INVESTMENTS AT ESTIMATED FAIR VALUE             12/31/94             12/31/93
                                              ----------             --------
                                                               
Common Trust Funds:
  Stable Return Fund                            $299,669             $316,466
  Common Stock Fund                               -                   327,009
  Growth Equity                                  365,397               -
  Moderate Balanced Fund                         279,670              136,422
  Intermediate US Government Bond Fund           114,533              139,424
                                              ----------             --------
                                              $1,059,269             $919,321
                                              ----------             --------
                                              ----------             --------


DEPOSIT WITH INSURANCE COMPANY

     In 1990, the Plan entered into a deposit contract with the United of Omaha
Life Insurance Co. ("United").  United maintains the contributions in a pooled
account.  The account is credited with actual earnings on the underlying
investments.  The contract is included in the financial statements at the
December 31st  contract value as reported to the Plan by United.
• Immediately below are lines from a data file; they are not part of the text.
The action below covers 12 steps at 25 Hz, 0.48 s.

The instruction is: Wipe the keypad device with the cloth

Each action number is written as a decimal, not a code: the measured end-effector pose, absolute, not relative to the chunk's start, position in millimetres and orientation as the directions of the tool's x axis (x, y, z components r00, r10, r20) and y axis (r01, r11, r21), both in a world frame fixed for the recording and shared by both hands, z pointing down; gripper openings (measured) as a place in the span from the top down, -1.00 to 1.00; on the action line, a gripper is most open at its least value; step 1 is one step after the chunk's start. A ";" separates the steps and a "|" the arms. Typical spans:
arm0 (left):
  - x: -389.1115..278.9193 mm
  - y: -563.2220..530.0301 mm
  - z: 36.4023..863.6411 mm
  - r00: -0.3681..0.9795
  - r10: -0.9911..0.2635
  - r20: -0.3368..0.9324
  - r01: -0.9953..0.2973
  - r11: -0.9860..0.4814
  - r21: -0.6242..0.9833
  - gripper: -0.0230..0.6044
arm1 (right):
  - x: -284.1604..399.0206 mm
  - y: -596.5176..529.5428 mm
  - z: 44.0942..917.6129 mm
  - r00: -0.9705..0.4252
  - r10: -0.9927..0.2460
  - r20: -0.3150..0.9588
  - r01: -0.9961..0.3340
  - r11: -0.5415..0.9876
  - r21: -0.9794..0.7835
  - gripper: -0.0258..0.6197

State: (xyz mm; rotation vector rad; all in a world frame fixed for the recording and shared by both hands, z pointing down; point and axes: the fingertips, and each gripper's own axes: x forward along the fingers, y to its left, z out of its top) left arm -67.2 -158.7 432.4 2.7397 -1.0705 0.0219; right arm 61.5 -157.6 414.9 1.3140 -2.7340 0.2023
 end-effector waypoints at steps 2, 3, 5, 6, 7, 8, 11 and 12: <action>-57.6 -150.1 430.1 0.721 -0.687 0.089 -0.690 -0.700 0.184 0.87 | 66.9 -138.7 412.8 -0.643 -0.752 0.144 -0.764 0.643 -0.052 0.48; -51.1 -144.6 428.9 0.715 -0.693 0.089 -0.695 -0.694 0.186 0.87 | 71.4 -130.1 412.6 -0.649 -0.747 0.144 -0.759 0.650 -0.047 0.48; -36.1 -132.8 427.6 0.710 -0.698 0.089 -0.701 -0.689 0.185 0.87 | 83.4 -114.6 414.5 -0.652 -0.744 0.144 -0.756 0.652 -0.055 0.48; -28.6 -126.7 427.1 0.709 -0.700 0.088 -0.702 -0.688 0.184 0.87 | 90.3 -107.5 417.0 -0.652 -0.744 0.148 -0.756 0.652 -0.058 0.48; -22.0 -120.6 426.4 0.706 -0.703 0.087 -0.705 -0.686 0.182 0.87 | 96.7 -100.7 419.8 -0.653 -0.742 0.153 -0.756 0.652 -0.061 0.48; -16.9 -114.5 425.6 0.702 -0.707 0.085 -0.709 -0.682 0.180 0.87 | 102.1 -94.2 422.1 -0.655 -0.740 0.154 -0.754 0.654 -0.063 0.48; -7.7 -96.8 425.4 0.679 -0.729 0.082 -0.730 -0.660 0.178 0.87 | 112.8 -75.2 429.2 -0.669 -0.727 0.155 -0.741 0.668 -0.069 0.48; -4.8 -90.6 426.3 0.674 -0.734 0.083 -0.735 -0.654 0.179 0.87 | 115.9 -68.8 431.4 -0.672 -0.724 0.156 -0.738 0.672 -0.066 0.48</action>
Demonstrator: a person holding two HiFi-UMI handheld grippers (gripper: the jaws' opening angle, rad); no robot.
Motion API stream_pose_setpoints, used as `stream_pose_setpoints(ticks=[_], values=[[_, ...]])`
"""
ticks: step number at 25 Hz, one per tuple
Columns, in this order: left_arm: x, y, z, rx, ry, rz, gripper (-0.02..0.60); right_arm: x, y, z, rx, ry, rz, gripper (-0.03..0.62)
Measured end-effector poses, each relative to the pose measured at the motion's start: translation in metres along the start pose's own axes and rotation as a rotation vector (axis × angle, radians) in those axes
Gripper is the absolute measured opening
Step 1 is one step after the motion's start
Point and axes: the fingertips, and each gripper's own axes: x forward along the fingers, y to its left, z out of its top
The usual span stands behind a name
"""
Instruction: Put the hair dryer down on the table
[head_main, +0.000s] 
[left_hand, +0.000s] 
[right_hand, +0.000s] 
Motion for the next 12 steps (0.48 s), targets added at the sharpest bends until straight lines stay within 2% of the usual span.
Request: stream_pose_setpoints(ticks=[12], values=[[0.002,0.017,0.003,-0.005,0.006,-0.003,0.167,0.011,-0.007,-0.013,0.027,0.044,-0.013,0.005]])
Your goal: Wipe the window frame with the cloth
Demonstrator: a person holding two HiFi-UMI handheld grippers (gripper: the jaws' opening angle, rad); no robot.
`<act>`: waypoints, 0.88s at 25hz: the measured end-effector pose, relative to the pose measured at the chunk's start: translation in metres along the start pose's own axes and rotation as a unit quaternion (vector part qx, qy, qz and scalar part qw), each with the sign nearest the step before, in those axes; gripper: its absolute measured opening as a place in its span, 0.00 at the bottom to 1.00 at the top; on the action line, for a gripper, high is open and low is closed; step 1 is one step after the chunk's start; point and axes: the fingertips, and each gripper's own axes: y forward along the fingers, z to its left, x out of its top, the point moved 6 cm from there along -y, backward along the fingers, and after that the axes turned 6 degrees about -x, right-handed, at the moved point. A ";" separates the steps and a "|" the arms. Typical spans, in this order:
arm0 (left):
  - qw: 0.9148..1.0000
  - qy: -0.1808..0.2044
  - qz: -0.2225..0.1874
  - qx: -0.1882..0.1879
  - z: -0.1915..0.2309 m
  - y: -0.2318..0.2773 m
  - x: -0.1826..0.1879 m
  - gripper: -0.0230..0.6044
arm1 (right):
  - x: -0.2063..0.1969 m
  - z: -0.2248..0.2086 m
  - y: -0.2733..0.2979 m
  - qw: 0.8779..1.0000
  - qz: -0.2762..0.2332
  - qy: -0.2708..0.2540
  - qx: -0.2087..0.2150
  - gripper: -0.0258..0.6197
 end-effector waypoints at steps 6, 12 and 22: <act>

NOTE FIVE      PLAN AMENDMENT OR TERMINATION

     Effective January 1, 1994, the Plan was amended to provide for employer
matching contributions of up to 50 percent of the first 6 percent of employee-
Participant elective deferral contributions.  This matching contribution will be
made in Company common stock and will be subject to certain vesting requirements
(See NOTE ONE, vesting).  The matching account shares cannot be redirected to
another investment account in the Plan and are not available for hardship
withdrawals or for loans.  Earned dividends on these shares will be reinvested
in Company common stock that will be added to the matching account.  The
amendment also included a reduction of the maximum Participant elective deferral
contribution from 10 percent to 9 percent.

     The Plan has no specified duration.  The Company has no current plans to
terminate the Plan, but reserves the right to amend, suspend, or terminate it at
any time.  Rights or benefits previously acquired by or allocated for
Participants will not be adversely affected by any such action unless the
officers of the Company, on advice of legal counsel, determine such action to be
necessary or advisable to conform the Plan to the requirements of Sections 401
and 501 of the Code or other federal law.  All account balances will be fully
vested in the event of a termination.